Problem to work on
From the entries that follow, copy exactly the lines beginning at the line holding "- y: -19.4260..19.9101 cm" and continuing through the line holding "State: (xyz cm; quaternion".

Items from a dataset:
*** Begin section ***
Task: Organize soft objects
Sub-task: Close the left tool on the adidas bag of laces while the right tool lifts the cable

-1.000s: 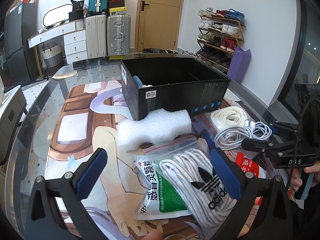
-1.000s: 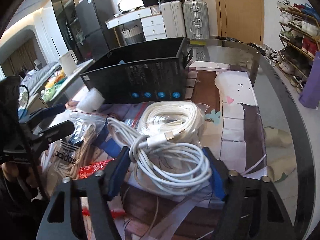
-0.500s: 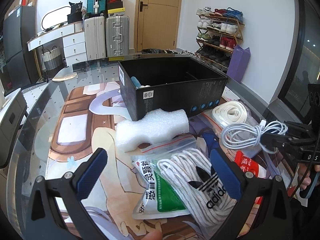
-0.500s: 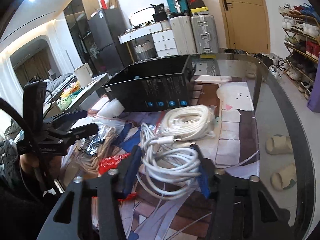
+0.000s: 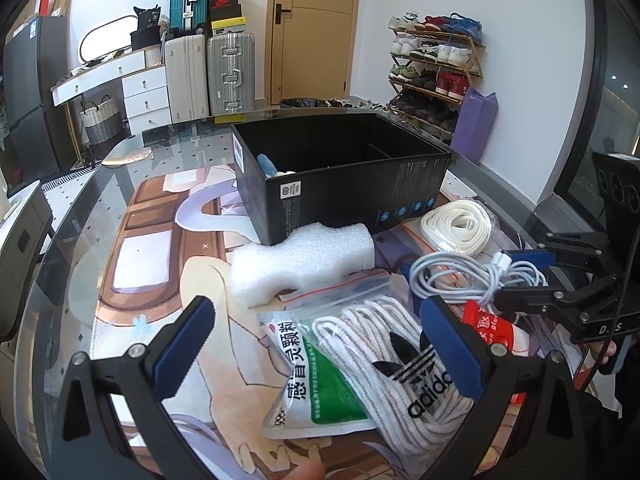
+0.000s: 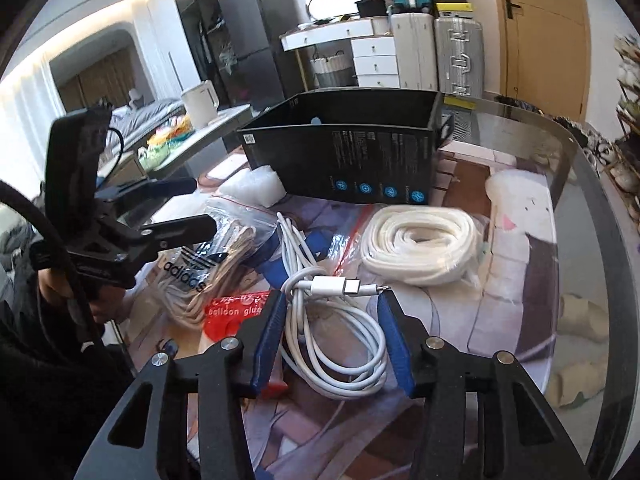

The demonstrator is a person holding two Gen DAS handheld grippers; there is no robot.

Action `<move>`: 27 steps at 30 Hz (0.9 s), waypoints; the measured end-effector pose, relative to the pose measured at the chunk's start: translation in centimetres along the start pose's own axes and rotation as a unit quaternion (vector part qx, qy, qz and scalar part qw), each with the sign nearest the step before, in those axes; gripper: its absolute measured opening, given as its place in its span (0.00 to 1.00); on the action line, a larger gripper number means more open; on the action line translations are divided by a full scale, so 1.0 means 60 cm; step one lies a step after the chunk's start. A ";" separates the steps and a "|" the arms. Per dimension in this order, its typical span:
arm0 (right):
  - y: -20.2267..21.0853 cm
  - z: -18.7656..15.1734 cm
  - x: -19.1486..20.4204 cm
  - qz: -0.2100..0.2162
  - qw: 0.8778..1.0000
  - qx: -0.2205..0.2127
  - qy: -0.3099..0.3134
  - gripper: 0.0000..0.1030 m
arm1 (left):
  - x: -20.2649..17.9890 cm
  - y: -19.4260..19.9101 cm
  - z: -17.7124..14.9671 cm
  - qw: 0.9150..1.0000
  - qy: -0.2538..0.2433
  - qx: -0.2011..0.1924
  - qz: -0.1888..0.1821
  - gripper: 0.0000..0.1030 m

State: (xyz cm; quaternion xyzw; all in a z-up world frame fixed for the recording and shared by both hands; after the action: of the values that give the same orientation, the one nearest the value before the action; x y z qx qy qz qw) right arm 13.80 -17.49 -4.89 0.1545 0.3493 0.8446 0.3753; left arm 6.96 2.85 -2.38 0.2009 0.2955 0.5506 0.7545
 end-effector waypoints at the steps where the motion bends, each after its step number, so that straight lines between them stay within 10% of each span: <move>1: -0.001 0.003 0.003 0.001 1.000 0.001 0.008 0.48 | 0.001 0.000 0.000 1.000 0.001 0.000 -0.001 1.00; 9: 0.004 0.028 0.005 -0.050 0.996 -0.009 0.069 0.51 | 0.004 0.000 0.000 1.000 0.005 0.001 -0.005 1.00; 27: -0.063 0.038 0.057 -0.006 0.973 0.049 0.227 0.44 | 0.003 0.000 -0.001 1.000 0.003 0.002 -0.006 1.00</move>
State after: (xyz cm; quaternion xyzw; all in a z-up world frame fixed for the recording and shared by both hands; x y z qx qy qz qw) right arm 14.68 -12.09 -5.94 -0.0254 0.4677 0.8368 0.2833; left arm 6.97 3.04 -2.44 0.1987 0.2998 0.5462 0.7565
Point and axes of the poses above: each gripper's, at about its wrist camera, not at the fingertips, and y roughly against the way its jaws point, x to its left, z to its top, the point moved 1 cm from there along -y, roughly the way its jaws point, and after that the axes turned 12 degrees about -z, right-handed, at the moved point
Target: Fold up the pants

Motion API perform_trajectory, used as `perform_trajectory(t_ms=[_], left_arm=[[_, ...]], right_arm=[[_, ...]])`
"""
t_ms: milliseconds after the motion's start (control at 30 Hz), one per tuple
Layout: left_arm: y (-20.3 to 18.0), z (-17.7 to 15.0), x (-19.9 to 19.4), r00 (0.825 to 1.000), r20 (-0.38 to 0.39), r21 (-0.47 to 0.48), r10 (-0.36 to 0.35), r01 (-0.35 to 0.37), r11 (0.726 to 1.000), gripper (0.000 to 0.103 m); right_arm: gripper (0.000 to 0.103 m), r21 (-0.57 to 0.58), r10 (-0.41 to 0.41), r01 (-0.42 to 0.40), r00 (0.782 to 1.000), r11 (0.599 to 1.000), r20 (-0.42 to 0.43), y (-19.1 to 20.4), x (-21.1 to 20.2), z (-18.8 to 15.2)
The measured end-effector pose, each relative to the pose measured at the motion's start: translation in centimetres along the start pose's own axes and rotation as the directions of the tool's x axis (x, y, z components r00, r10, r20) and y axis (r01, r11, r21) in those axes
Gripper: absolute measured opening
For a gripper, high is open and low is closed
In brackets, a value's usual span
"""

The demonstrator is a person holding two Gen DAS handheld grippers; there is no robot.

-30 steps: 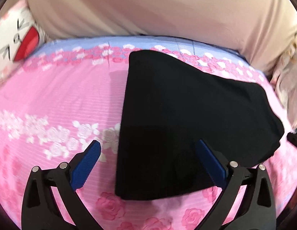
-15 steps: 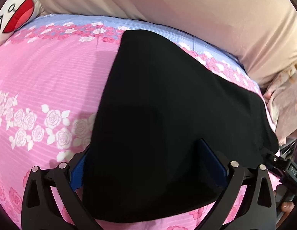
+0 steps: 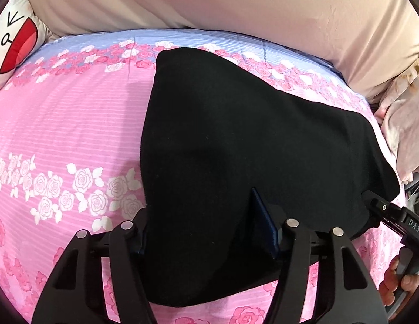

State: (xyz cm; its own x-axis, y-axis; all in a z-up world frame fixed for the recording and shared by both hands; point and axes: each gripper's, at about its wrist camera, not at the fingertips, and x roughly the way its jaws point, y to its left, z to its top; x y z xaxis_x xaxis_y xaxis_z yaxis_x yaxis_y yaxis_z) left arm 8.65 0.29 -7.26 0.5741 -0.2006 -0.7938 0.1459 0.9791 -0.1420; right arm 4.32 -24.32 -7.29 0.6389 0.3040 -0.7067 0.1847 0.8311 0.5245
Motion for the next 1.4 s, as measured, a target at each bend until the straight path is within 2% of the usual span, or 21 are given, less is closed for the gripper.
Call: perform_trajectory(t_ms=[133,200,267,300,333,367,400,433,467,500,600,800,867,900,967,1100,1167,1267,1300,1333,1400], left_arm=[[0.2,0.0,0.4,1.000,-0.001,-0.013,0.015,-0.015,1.000,0.073],[0.5,0.0,0.7,1.000,-0.004,-0.036,0.011,-0.011,0.999,0.089],[1.0,0.1,1.3,1.000,-0.008,-0.072,0.007,-0.008,0.997,0.098],[1.2,0.1,1.8,1.000,-0.009,-0.088,-0.021,0.020,0.996,0.098],[1.1,0.3,1.8,1.000,0.010,-0.074,-0.023,0.024,0.997,0.098],[0.8,0.4,1.9,0.999,0.001,-0.056,-0.033,0.033,0.998,0.093],[0.7,0.4,1.7,0.998,-0.003,-0.047,-0.055,0.055,0.997,0.073],[0.8,0.5,1.1,0.996,-0.013,-0.060,-0.086,0.085,0.995,0.064],[0.8,0.5,0.5,0.996,-0.010,-0.061,-0.089,0.088,0.994,0.048],[0.9,0.5,-0.2,0.995,-0.009,-0.051,-0.103,0.102,0.993,0.042],[1.2,-0.1,-2.6,0.987,-0.017,-0.048,-0.159,0.158,0.986,0.032],[1.5,-4.8,-8.8,0.966,-0.068,-0.015,-0.248,0.247,0.969,0.027],[1.3,-7.0,-9.6,0.971,-0.088,0.014,-0.223,0.225,0.974,0.032],[1.2,-7.9,-9.4,0.977,-0.088,0.029,-0.192,0.195,0.980,0.040],[1.0,-8.8,-9.0,0.990,-0.066,0.057,-0.125,0.129,0.990,0.055],[0.9,-9.0,-8.6,0.999,-0.013,0.038,-0.038,0.038,0.999,0.097],[1.0,-8.9,-8.5,1.000,0.011,0.021,-0.015,0.014,1.000,0.098],[1.2,-8.5,-6.5,0.996,-0.045,-0.030,-0.073,0.072,0.997,0.098],[1.4,-8.6,-5.5,0.991,-0.077,-0.063,-0.108,0.104,0.993,0.098],[1.5,-8.7,-5.5,0.992,-0.039,-0.079,-0.116,0.113,0.991,0.098],[1.2,-8.7,-5.5,0.992,-0.049,-0.068,-0.119,0.116,0.991,0.094]], right_arm=[[0.071,0.038,0.034,-0.034,0.999,0.999,-0.002,-0.7,0.6,0.1],[0.081,0.037,0.081,-0.081,0.997,0.996,0.001,-0.7,0.9,0.2],[0.095,0.011,0.082,-0.082,0.997,0.997,0.005,-0.1,1.3,0.1],[0.093,-0.019,0.035,-0.035,0.999,0.999,0.011,0.7,1.5,0.0],[0.081,-0.047,-0.015,0.016,1.000,0.999,0.019,1.4,1.7,0.0],[0.070,-0.055,-0.028,0.030,0.999,0.998,0.025,1.8,1.7,-0.1],[0.059,-0.040,0.014,-0.013,1.000,0.999,0.025,2.0,1.2,-0.2],[0.044,-0.041,0.030,-0.028,0.999,0.999,0.027,2.2,0.7,-0.3],[0.039,-0.049,0.037,-0.035,0.999,0.998,0.033,2.5,0.1,-0.4],[0.038,-0.057,0.057,-0.054,0.998,0.997,0.040,2.9,-0.9,-0.8],[0.035,-0.093,0.089,-0.085,0.995,0.992,0.043,3.9,-3.5,-2.3],[0.037,-0.111,0.120,-0.121,0.993,0.987,-0.013,3.6,-8.3,-7.7],[0.050,-0.097,0.092,-0.096,0.995,0.991,-0.045,2.7,-8.0,-9.3],[0.054,-0.098,0.045,-0.050,0.998,0.994,-0.052,2.3,-7.6,-10.0],[0.071,-0.085,-0.007,0.004,0.999,0.996,-0.037,1.2,-7.2,-10.9],[0.077,0.029,0.088,-0.087,0.995,0.996,-0.035,-0.4,-7.5,-10.2],[0.086,0.046,0.125,-0.124,0.991,0.991,-0.036,-0.7,-7.1,-9.8],[0.086,0.107,0.162,-0.155,0.985,0.982,-0.055,-1.6,-5.5,-9.8],[0.083,0.104,0.164,-0.162,0.986,0.981,-0.018,-1.7,-5.8,-9.9],[0.074,0.098,0.141,-0.139,0.990,0.985,-0.021,-1.9,-5.8,-9.9],[0.062,0.098,0.140,-0.139,0.990,0.985,-0.005,-1.8,-6.1,-10.2]])
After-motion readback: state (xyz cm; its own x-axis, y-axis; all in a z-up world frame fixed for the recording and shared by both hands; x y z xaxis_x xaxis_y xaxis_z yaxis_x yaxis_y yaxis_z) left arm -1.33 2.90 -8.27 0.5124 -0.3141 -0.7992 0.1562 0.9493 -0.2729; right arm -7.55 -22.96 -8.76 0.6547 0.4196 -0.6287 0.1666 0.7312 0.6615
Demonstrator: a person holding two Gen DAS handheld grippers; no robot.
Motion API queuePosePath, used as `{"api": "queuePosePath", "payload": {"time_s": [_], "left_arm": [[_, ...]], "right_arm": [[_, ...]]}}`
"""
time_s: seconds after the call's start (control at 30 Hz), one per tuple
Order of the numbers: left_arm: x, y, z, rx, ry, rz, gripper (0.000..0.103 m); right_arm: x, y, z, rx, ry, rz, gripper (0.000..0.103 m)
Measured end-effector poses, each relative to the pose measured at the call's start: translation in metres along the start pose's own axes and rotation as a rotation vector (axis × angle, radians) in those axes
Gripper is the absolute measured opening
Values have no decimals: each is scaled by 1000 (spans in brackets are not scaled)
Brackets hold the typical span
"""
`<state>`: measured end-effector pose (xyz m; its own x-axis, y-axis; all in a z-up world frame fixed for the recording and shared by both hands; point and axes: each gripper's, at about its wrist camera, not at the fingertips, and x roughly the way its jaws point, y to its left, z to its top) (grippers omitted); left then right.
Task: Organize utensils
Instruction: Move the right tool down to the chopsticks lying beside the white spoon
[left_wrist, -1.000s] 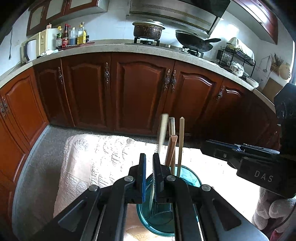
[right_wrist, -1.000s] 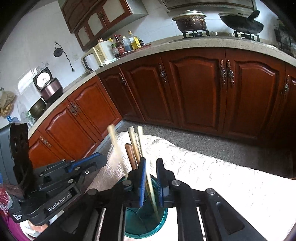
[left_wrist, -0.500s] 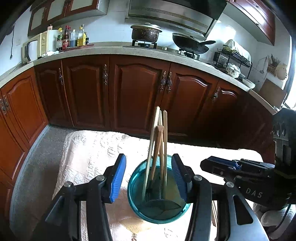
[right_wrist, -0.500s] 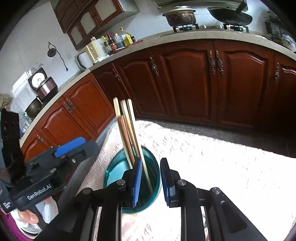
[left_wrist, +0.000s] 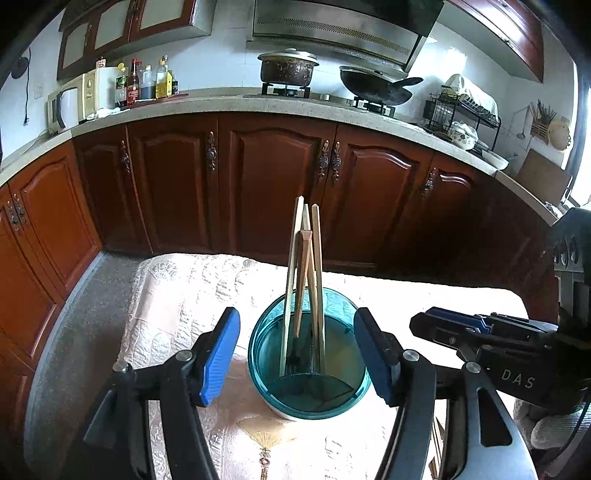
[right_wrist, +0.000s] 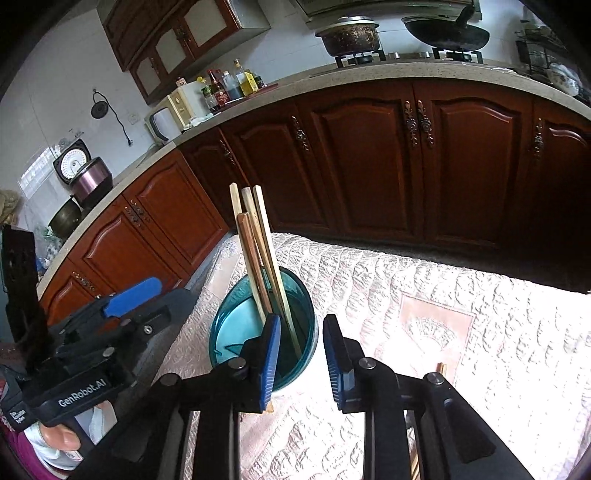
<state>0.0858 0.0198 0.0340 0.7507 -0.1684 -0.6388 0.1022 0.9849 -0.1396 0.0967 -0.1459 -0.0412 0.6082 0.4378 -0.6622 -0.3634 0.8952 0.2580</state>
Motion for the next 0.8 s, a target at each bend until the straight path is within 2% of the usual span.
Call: {"api": "queuePosePath", "payload": {"time_s": [0.3,0.5,0.67,0.8], "left_arm": [[-19,-17,-15,24,8,-55,67],[-20,-32,-34,29,53,-121,67],[-9,-54,-54,63,112,-160,67],[-1,-72,-66,91,154,-182,67]], "right_arm": [[-25,-19,-20,5,2,-41,30],[-41,-62,-61,53,50,-126,30],[-29,-108,-106,147,140,-179,30],[-9,-128,-125,212,179,-149,29]]}}
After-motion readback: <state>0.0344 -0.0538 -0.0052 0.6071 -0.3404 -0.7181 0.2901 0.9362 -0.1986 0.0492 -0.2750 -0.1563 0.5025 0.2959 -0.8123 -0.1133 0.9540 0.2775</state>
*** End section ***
Answer for the task
  - y: -19.4260..19.9101 cm
  - z: -17.7124..14.9671 cm
  - qw: 0.9150..1.0000
  - qy: -0.2538..0.2433
  - qx: -0.2011..0.1924
  - qz: -0.1888..0.1821
  - gripper: 0.0000..0.1030 m

State: (xyz cm; quaternion xyzw; all in a z-up world frame fixed for the recording and shared by both hands; after the action: of the values that give the same orientation, the one nearest the value before the action; x y z qx qy qz qw) right arm 13.80 -17.49 -4.89 0.1545 0.3493 0.8446 0.3753; left arm 6.96 2.85 -2.38 0.2009 0.2955 0.5506 0.7545

What was produced is the complete output.